Guys - I had some foundation work done and the guy left the new foundation 1.5 inches shorter than the old foundation.  I'm attaching a photo of my repair and wondering if its a good repair.  I had to add a second sill plate and extend it to the end of the window where I put a verticle 2x8 to act as a king stud.  The window fits snug and slides in and out pretty easy.  If its good, I will screw it right into the block on the left and screw the 2x8 into the block on the right and the window to the 2x8.

Thanks for any input!


----------



## nealtw (Jul 18, 2012)

I would have put 3/4" on each side. Just for nailing trim.
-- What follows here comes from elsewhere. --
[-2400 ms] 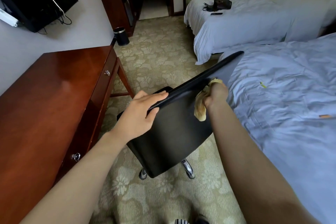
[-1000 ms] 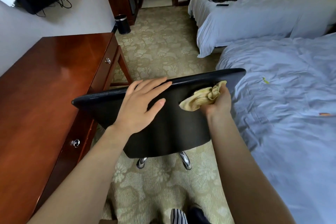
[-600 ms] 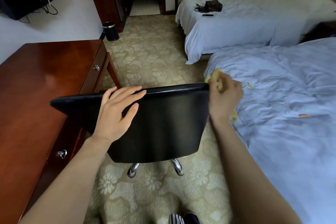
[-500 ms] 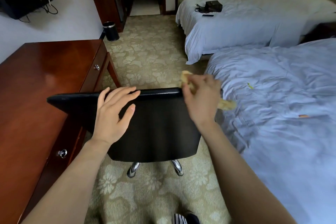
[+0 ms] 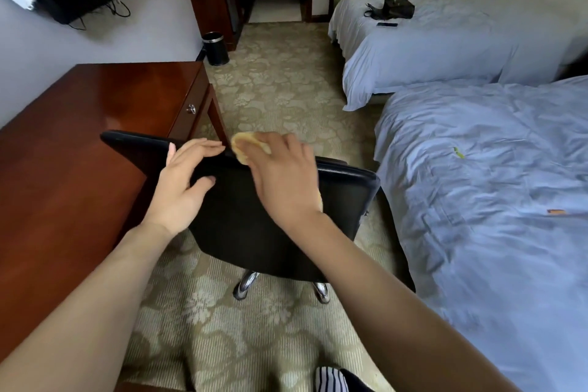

No header?


----------



## CallMeVilla (Jul 18, 2012)

My only concern is the lack of a lentil to act as a header.  If you have structural above the window, your framing might sag in the future.  If you choose to keep it this way, I would also want to see spray foam insulation  . . . and do you have a window well with a weeping system?


----------



## lslapshot (Jul 18, 2012)

There is no room to fit a header around the window.  Right above the basement window is a window that has a header that lands on the foundation and is taking all of the structural weight.  Maybe I should have had the old block on the right notched out to allow the sill to extend all the way across the window?   The original set up for the balloon structure was a single 2x8 sill with two 2x4s.  I had to add the 2nd 2x8 to take up the space where the mason was short 1.5 inches.


----------



## nealtw (Jul 19, 2012)

Just a few thought; In new construction we make the hole at least 10" wider to give 5" on each side for some insulation between cold concrete and the window. Given that you have to support the header in the wall above I would do it just as you did but I would have used treated lumber around the window as water in this area is going to be almost garanteed. Cold migrating from the brick will cause condensation inside the window and between the wall and the window frame. Over time what ever you do to rain proof this will break down and leak. 
Our new code call for what they call Rain Screening which you can google. They expect all windows to get wet and give it a path to get out.


----------



## joecaption (Jul 19, 2012)

Is that a wooden window? Looks like peeling paint on the bottom of it. If it is I would have replaced it with one that would have met egress code.
I also would have trimed it so it was centered so you could add some form of trim over the window frame to block area to seal out air.
PVC lumber works best.


----------



## lslapshot (Jul 19, 2012)

Its not a wooden window...thats tar from the driveway.  What side lentil would be appropriate for this application?  I looked at all the other windows in the basement and they are all set up the same way with a 2x8 sill resting on the foundation and the floor joists sitting on sill (some directly above the window)  If I were to put a piece of steel across the window how thick and how far beyond the window?


----------



## nealtw (Jul 19, 2012)

If your upper windows line up with the basement windows, the only load your dealing with is the floor, if the joist are landing above this window you could install hangers to hang the floor joists from the rim board.


----------



## lslapshot (Jul 19, 2012)

The wood around the window is PT.  The second, third and fourth sill arent.  It's balloon construction  so the floor joists dont have the ability to be hung from anything.  The way it sits there is the 2x8 bottom sill and 2 2x4's that the wall studs sit on and the floor joists butt up against the 2x4's.  I was told I should go with a lentil.  Just dont know how thick or how long.  I was also told my repair would catch the eye of an inspector because it's not square and the window being put to one side will cause some issues.


----------



## nealtw (Jul 20, 2012)

We would have two inspections, one for structure and your window would be fine, the sheeting would fail but our inspection calls for the window to be installed with one foot of house wrap around the window and a flashing install above it, so he wouldn't see what you have. 
Bridgeman should be along, he will be able to help you with the span table for the lentil.


----------